(What to work on) Give the lines below again exactly, starting with the line that holds "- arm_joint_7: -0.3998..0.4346" and going on through the line that holds "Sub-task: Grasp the".

(Dataset section)
********

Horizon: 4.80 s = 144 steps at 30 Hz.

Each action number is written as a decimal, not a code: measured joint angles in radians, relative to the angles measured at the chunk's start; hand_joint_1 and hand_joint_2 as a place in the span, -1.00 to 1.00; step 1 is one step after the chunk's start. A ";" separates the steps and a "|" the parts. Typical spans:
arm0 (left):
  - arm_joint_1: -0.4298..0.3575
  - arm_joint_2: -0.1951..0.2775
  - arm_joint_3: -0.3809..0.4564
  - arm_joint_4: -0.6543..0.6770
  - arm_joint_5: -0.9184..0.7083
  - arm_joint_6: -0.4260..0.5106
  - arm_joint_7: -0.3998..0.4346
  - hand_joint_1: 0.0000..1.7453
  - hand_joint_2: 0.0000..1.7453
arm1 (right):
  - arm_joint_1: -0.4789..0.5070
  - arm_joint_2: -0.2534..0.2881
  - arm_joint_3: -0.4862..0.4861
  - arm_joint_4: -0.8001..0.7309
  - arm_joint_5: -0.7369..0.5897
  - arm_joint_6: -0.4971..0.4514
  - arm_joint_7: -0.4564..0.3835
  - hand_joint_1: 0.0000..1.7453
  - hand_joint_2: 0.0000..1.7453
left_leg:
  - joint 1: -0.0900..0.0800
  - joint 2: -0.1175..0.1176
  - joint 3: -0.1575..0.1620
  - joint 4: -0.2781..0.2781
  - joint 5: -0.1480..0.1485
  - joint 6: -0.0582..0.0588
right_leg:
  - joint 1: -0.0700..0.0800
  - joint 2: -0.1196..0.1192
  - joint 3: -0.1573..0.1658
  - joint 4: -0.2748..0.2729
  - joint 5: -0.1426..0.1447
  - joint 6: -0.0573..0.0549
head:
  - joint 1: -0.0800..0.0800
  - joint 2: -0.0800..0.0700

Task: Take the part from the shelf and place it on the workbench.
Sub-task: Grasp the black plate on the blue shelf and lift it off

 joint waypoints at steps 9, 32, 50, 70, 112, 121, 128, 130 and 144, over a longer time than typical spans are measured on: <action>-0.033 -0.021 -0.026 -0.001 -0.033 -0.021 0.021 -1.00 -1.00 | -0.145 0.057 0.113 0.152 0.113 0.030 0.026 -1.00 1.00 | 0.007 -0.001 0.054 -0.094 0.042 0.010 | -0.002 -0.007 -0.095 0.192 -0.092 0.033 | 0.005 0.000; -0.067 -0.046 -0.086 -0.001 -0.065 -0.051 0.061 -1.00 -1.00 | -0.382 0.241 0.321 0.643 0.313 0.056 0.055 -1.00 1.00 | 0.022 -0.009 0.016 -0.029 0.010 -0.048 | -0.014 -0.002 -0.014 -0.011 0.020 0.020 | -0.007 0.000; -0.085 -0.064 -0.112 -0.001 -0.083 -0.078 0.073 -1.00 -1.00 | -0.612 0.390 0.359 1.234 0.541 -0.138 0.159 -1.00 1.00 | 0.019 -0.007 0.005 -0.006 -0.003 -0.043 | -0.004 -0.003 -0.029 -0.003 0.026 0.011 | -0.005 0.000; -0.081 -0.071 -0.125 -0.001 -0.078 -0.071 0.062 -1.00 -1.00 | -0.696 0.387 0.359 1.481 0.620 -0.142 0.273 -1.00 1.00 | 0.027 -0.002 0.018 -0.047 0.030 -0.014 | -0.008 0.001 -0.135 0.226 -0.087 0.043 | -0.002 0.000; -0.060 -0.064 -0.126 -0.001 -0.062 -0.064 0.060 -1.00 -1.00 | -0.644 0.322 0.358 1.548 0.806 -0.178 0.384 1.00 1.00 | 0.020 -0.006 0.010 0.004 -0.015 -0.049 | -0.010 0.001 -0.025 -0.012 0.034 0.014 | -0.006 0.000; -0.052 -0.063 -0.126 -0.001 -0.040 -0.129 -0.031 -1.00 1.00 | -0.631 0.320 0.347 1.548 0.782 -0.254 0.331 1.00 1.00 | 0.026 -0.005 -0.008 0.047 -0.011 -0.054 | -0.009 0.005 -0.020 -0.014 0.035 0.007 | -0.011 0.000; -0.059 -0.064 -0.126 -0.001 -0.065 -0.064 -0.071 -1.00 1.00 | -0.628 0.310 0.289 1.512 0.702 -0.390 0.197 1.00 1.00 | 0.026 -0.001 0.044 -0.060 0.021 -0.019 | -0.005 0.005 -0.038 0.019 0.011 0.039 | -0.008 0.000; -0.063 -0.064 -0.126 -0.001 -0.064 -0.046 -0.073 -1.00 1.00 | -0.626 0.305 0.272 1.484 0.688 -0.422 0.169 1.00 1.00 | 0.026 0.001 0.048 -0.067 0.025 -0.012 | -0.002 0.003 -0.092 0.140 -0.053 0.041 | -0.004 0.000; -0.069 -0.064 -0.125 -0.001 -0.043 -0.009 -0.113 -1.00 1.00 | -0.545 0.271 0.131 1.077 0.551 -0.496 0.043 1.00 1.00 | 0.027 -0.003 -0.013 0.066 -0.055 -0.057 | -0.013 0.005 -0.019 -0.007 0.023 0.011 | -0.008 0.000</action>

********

(Exercise solution)
  - arm_joint_7: -0.3998..0.4346
  - hand_joint_1: 0.0000..1.7453
  - hand_joint_2: 0.0000..1.7453
arm1 (right):
  - arm_joint_1: -0.4789..0.5070
  - arm_joint_2: -0.2534..0.2881
  - arm_joint_3: -0.4862..0.4861
  - arm_joint_4: -0.8001..0.7309
  - arm_joint_5: -0.7369..0.5897
  - arm_joint_6: -0.4971..0.4514
  - arm_joint_7: -0.4564..0.3835
  - hand_joint_1: 0.0000..1.7453
  - hand_joint_2: 0.0000..1.7453
left_leg:
  - joint 1: -0.0900..0.0800
  - joint 2: -0.1175..0.1176
  - joint 3: -0.1575..0.1620
  - joint 4: -0.2781..0.2781
  - joint 5: -0.1480..0.1485
  - joint 6: -0.0582..0.0588
right_leg:
  - joint 1: -0.0700..0.0800
  - joint 2: -0.1196..0.1192
  - joint 3: -0.1573..0.1658
  - joint 4: -0.2748..0.2729
  - joint 5: -0.1426..0.1447
  - joint 6: -0.0573..0.0549
head:
  - joint 1: -0.0800..0.0800
  - joint 2: -0.0800..0.0700

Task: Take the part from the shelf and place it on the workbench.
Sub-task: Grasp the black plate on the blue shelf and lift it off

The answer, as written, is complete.